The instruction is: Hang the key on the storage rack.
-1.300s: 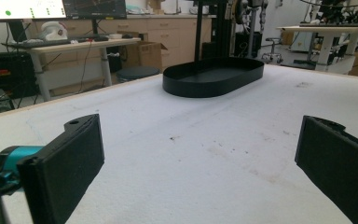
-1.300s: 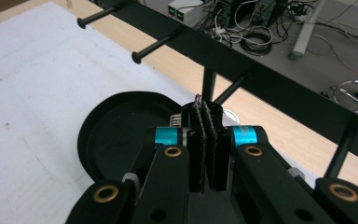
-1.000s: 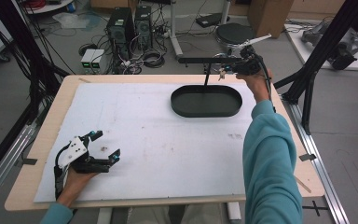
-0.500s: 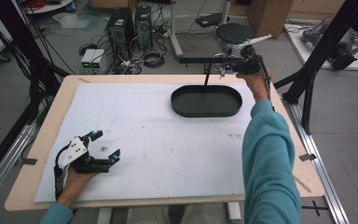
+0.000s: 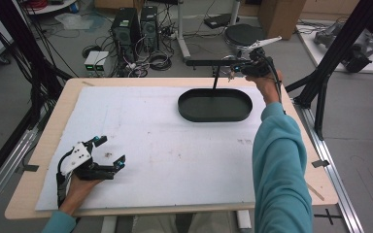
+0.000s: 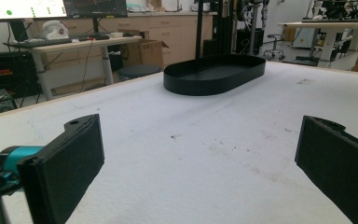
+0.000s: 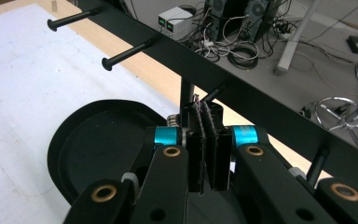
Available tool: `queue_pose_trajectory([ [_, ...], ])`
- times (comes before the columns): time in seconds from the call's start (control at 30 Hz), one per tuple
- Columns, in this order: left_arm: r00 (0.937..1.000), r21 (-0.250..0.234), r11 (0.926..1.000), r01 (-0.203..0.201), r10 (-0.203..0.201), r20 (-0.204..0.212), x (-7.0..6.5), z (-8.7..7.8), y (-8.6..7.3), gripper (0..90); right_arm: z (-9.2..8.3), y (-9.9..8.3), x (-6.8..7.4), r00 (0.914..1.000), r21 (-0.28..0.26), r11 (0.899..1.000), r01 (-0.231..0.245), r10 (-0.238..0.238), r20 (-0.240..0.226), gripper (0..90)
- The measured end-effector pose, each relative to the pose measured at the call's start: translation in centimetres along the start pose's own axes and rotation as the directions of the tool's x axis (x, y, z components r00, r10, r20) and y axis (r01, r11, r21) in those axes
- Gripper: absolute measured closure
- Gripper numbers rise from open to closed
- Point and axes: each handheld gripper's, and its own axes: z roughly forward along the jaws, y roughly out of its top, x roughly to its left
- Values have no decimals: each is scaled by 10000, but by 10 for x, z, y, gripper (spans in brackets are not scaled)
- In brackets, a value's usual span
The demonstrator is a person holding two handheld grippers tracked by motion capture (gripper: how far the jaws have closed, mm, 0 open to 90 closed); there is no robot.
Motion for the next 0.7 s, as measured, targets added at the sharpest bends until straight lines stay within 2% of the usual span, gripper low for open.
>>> queue_pose_trajectory([
  [0.1, 10000, 6, 10000, 1, -1, -14, 0, 0, 0, 17, -1, 0, 1, 9997, -89, 10000, 31, -29, 262, 863],
  [0.23, 10000, 16, 10000, 5, -5, -12, 0, 0, 0, 17, -6, 3, 4, 9962, -634, 9978, 202, -147, 860, 832],
  [0.3, 10000, 13, 10000, 12, -12, -5, 0, 0, 0, 17, -8, 3, 4, 9964, -706, 9974, 161, -101, 845, 818],
  [0.43, 10000, 7, 10000, 32, -32, -19, 0, 0, 0, 17, -10, 2, 6, 9957, -775, 9970, 45, 27, 925, 730],
  [0.47, 10000, 20, 10000, 27, -26, -34, 0, 0, 0, 17, -11, 2, 7, 9959, -803, 9968, -24, 96, 898, 685],
  [0.57, 9999, -19, 9999, 101, -101, -53, 1, 0, 0, 17, -15, 3, 13, 9971, -854, 9963, -9, 73, 752, 472],
  [0.63, 9998, -12, 9999, 163, -163, -78, 1, 0, 0, 17, -18, 4, 17, 9981, -817, 9964, -209, 255, 562, 285],
  [0.7, 9996, -7, 9997, 240, -240, -115, 2, 0, 0, 17, -20, 3, 22, 9981, -528, 9968, -605, 599, -132, 193],
])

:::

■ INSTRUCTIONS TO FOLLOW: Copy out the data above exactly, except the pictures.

■ ANSWER TO THIS TASK:
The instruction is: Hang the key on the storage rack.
-1.300s: 
-1.300s: 
-1.000s: 
-0.500s: 
+0.000s: 
+0.000s: 
+0.000s: 
Available tool: `queue_pose_trajectory([ [_, ...], ])`
- times (comes before the columns): time in seconds from the call's start (control at 30 Hz), one per tuple
- Columns, in this order: left_arm: r00 (0.937..1.000), r21 (-0.250..0.234), r11 (0.926..1.000), r01 (-0.203..0.201), r10 (-0.203..0.201), r20 (-0.204..0.212), x (-7.0..6.5), z (-8.7..7.8), y (-8.6..7.3), gripper (0..90); right_arm: z (-9.2..8.3), y (-9.9..8.3), x (-6.8..7.4), r00 (0.914..1.000), r21 (-0.28..0.26), r11 (0.899..1.000), r01 (-0.231..0.245), r10 (-0.238..0.238), r20 (-0.240..0.226), gripper (0..90)
- The measured end-effector pose, each relative to the pose measured at the call's start: translation in centimetres along the start pose's own axes and rotation as the directions of the tool's x axis (x, y, z components r00, r10, r20) and y axis (r01, r11, r21) in those axes
- Gripper: absolute measured closure
- Gripper numbers rise from open to closed
- Point and axes: each handheld gripper's, and its own axes: z roughly forward along the jaws, y roughly out of its top, x roughly to its left
- Values have no decimals: each is scaled by 10000, but by 10 for x, z, y, gripper (spans in brackets are not scaled)
- In brackets, a value's usual span
The demonstrator is a person holding two handheld grippers tracked by motion capture (gripper: how far the jaws have closed, mm, 0 open to 90 closed); there is no robot.
Motion for the next 0.7 s, as measured, targets added at the sharpest bends until straight lines stay within 2% of the usual span, gripper low for open.
>>> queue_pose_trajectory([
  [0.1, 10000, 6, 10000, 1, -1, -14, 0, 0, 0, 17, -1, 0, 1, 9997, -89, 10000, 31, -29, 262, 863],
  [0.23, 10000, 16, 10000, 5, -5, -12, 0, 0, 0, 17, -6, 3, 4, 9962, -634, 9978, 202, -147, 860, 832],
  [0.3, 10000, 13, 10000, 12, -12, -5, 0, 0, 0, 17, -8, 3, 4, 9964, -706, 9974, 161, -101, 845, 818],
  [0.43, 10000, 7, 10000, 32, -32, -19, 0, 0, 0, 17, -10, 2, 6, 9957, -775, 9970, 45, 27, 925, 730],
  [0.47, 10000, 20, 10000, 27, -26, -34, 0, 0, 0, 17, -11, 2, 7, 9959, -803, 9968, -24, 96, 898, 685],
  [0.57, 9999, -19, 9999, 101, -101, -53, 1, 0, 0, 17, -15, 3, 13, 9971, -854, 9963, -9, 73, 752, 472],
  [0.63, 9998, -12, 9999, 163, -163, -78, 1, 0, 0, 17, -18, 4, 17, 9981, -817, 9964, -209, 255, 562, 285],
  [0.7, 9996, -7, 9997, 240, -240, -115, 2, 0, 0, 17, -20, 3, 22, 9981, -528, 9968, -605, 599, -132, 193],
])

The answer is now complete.